Background: No definitive solution has been forthcoming for the often dangerously long interval between cardiac symptom onset and seeking medical care (patient “decision time”) in the pre-hospital setting. Implementation of telemedicine technology and characterization of its utilizers are examined for its efficacy in reducing this possibly life-threatening time lag.
Methods: Time-to-contact measurements during 1/1990-8/2013 (primary goal) were retrieved from the medical files of all members of a telemedical facility. Data on age, gender, medical history and main complaint throughout 2012 were analyzed (secondary goal).

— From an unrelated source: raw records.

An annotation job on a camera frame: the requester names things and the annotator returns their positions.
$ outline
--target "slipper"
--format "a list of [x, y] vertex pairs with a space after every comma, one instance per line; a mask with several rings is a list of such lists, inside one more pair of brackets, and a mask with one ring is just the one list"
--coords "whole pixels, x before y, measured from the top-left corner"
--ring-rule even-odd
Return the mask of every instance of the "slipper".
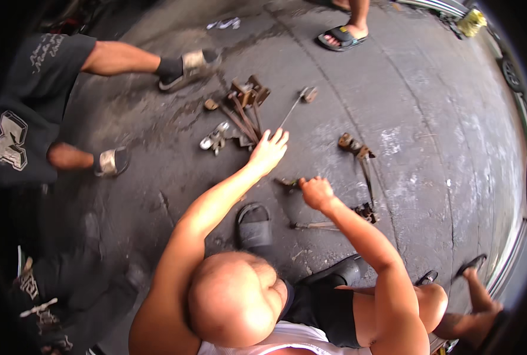
[[459, 271], [457, 271], [457, 274], [455, 274], [455, 277], [457, 278], [457, 277], [463, 276], [463, 273], [465, 272], [465, 270], [470, 267], [476, 267], [477, 271], [479, 271], [481, 269], [481, 266], [483, 266], [483, 264], [485, 263], [485, 261], [486, 261], [486, 254], [481, 254], [477, 256], [473, 260], [461, 265], [461, 267], [459, 267]]
[[358, 283], [367, 270], [367, 262], [360, 255], [354, 254], [327, 269], [307, 276], [299, 281], [298, 285], [310, 285], [327, 275], [336, 274], [346, 281], [347, 286], [351, 286]]
[[215, 58], [213, 58], [211, 61], [207, 61], [207, 58], [204, 57], [204, 51], [202, 49], [183, 54], [181, 57], [183, 61], [183, 74], [171, 82], [165, 82], [163, 78], [161, 78], [159, 80], [159, 89], [172, 93], [182, 89], [194, 81], [214, 74], [220, 63], [222, 63], [221, 56], [216, 53], [214, 53], [214, 55]]
[[[328, 42], [327, 39], [325, 39], [325, 35], [330, 35], [337, 39], [339, 42], [339, 46], [333, 46]], [[346, 29], [345, 26], [338, 26], [335, 28], [331, 28], [325, 33], [320, 34], [317, 37], [317, 41], [319, 41], [319, 44], [323, 46], [324, 48], [327, 48], [331, 51], [335, 52], [345, 52], [348, 51], [351, 48], [354, 48], [355, 46], [360, 46], [364, 41], [368, 38], [368, 36], [364, 36], [362, 38], [354, 38], [350, 32]]]
[[422, 285], [428, 285], [430, 283], [435, 282], [435, 279], [437, 279], [439, 273], [437, 270], [430, 270], [428, 271], [424, 276], [422, 276], [415, 284], [414, 286], [422, 286]]
[[341, 7], [337, 4], [334, 4], [332, 0], [306, 0], [307, 2], [310, 2], [311, 4], [321, 5], [325, 7], [330, 7], [333, 10], [342, 11], [345, 14], [350, 14], [350, 10], [346, 10], [344, 7]]
[[99, 177], [118, 176], [129, 165], [129, 151], [125, 146], [110, 149], [94, 156], [94, 174]]
[[[265, 214], [263, 217], [264, 220], [257, 222], [246, 222], [246, 215], [250, 214], [251, 212], [256, 213], [257, 210], [260, 210], [263, 214]], [[240, 249], [253, 252], [258, 256], [262, 256], [260, 255], [262, 247], [270, 247], [272, 244], [271, 217], [267, 208], [260, 203], [248, 204], [247, 206], [244, 206], [242, 210], [240, 210], [240, 213], [238, 213], [236, 223], [238, 225]]]

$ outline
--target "black shorts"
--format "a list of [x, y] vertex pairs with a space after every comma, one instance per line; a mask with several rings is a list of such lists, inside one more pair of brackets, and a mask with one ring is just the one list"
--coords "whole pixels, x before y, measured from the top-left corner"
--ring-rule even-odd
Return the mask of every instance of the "black shorts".
[[361, 348], [356, 340], [352, 313], [353, 290], [324, 285], [299, 285], [293, 290], [293, 302], [287, 303], [285, 315], [280, 320], [318, 328], [325, 332], [331, 344], [339, 348]]
[[0, 186], [56, 180], [46, 153], [95, 43], [47, 33], [26, 38], [18, 49], [0, 96]]

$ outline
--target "yellow object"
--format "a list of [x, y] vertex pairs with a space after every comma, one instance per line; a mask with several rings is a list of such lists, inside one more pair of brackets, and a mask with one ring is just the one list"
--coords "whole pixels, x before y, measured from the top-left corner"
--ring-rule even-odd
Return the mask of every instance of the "yellow object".
[[475, 9], [457, 22], [457, 28], [467, 37], [474, 37], [482, 26], [486, 26], [486, 18], [482, 12]]

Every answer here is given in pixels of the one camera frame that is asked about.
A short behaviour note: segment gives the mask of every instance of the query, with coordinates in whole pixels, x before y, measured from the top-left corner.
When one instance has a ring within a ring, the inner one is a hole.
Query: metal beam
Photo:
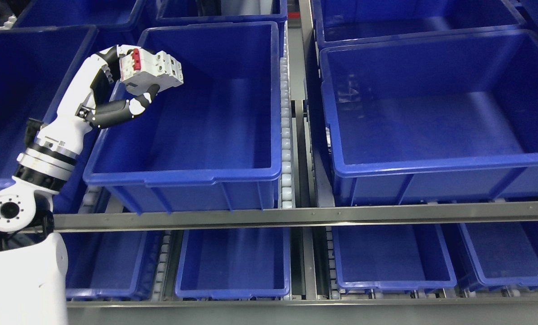
[[[352,206],[148,214],[57,214],[59,232],[518,222],[538,220],[538,202]]]
[[[381,305],[479,305],[525,304],[534,297],[484,297],[438,299],[363,299],[363,300],[257,300],[257,301],[71,301],[69,308],[175,308],[175,307],[260,307],[260,306],[381,306]]]

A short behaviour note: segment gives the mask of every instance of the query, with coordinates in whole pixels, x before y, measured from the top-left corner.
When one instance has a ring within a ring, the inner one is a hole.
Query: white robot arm
[[[136,97],[102,103],[116,80]],[[1,238],[9,238],[7,233],[37,224],[46,229],[46,239],[0,251],[0,325],[67,324],[66,248],[60,235],[52,233],[52,215],[42,212],[52,211],[52,197],[73,172],[87,132],[134,119],[157,93],[183,82],[180,62],[164,51],[152,54],[137,46],[113,46],[84,61],[51,124],[29,121],[26,150],[19,154],[13,175],[15,184],[0,191],[0,233]],[[22,300],[11,297],[19,291]],[[24,313],[30,309],[42,315]]]

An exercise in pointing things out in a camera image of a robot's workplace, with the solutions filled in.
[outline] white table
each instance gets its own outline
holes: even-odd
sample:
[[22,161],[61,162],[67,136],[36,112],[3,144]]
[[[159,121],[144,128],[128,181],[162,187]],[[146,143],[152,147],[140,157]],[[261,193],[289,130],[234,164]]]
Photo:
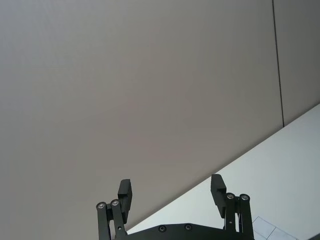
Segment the white table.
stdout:
[[[251,197],[252,219],[260,216],[297,239],[305,240],[320,232],[319,172],[320,105],[218,173],[227,192],[246,193]],[[224,221],[210,192],[210,178],[128,233],[177,223],[222,228]]]

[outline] metal bolt
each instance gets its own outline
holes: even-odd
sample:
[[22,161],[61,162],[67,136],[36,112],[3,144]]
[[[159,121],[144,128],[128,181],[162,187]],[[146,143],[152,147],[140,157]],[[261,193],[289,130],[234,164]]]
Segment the metal bolt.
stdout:
[[249,200],[249,197],[248,197],[247,195],[242,195],[242,196],[241,196],[241,199],[242,199],[242,200]]
[[111,203],[113,206],[117,206],[119,204],[119,201],[118,200],[114,200],[112,203]]
[[161,226],[159,227],[159,232],[161,232],[161,233],[164,233],[166,230],[167,230],[167,227],[164,226],[164,225],[161,225]]
[[186,224],[184,225],[184,228],[189,231],[192,229],[192,226],[190,224]]

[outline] screw
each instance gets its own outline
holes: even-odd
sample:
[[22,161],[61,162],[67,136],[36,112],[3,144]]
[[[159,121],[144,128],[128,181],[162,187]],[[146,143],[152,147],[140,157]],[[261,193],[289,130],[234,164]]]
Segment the screw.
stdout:
[[241,196],[241,199],[242,199],[242,200],[249,200],[249,197],[248,197],[247,195],[242,195],[242,196]]
[[118,200],[114,200],[112,203],[111,203],[113,206],[117,206],[119,204],[119,201]]
[[192,229],[192,226],[190,224],[186,224],[186,225],[184,225],[184,228],[185,228],[185,230],[189,231]]
[[166,230],[167,230],[167,228],[166,228],[165,225],[161,225],[161,226],[159,227],[159,232],[161,232],[161,233],[164,233]]

Results: Of a total 928,913 calls, 445,878 (48%) were made ≤60 minutes from symptom onset. Importantly, 24% of all calls (220,837/928,913) were made in <15 minutes. Throughout 2012, more males contacted in ≤60 minutes compared with females (11,480/24327 [47%]), P<0.03. Members <60 years of age (2,889/5,717 [51%]) called significantly earlier than those >60 years (19,386/40,839 [47%]), P<0.001. Patients with a history of resuscitation and/or myocardial infarction contacted significantly more rapidly than those with other cardiac diseases. Over one-half of the patients with cardiac complaints contacted the call center ≤60 minutes from symptom onset, as did those who suffered physical trauma, but not patients with gastrointestinal symptoms or pain elsewhere. Time-to-contact following neurological signs and symptoms varied considerably, with convulsions and seizures being associated with the shortest intervals.
Conclusions: A telemedicine system with rapid accessibility and prompt triage is an additional promising strategy for shortening the interval between symptom onset and call for medical assistance.